• What the task asks: In the listing below, the answer starts at the line that has "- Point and" and stops after the line that has "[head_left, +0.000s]"; please repeat that part exactly and nothing more.

• Dataset excerpt:
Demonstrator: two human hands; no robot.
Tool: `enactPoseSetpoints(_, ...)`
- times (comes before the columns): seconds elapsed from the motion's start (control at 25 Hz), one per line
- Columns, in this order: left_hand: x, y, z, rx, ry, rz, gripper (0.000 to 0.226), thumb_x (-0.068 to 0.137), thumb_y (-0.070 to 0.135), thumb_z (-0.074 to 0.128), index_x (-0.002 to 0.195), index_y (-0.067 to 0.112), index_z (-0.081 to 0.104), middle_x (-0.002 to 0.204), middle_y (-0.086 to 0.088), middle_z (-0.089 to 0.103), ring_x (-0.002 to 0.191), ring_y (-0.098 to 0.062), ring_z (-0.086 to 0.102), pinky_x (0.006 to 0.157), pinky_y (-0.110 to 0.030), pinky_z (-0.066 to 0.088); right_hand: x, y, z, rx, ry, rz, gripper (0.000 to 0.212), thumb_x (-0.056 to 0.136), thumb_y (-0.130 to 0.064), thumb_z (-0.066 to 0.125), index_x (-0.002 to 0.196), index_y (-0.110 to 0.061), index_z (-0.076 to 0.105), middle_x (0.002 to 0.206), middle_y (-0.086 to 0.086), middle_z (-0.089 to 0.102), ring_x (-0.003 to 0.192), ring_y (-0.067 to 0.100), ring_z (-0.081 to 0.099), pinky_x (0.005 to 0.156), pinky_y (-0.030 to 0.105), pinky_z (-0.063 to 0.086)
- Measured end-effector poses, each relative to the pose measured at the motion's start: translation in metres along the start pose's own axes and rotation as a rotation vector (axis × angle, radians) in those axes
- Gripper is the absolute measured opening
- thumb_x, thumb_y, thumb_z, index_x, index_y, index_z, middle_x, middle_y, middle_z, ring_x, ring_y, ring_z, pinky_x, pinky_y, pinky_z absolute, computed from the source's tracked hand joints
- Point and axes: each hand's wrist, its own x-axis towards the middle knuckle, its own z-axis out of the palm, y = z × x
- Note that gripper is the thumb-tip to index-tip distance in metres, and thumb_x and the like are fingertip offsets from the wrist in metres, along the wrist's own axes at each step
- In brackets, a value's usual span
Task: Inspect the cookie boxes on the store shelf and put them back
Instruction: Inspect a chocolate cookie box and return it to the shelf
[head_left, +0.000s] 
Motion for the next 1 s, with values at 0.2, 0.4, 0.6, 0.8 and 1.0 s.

• Result of this task:
- Point and axes: each hand's wrist, its own x-axis towards the middle knuckle, its own z-axis out of the palm, y = z × x
- Note that gripper is the thumb-tip to index-tip distance in metres, and thumb_x and the like are fingertip offsets from the wrist in metres, along the wrist's own axes at each step
- In brackets, a value's usual span
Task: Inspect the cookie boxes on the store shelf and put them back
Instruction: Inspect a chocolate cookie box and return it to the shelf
[head_left, +0.000s] 

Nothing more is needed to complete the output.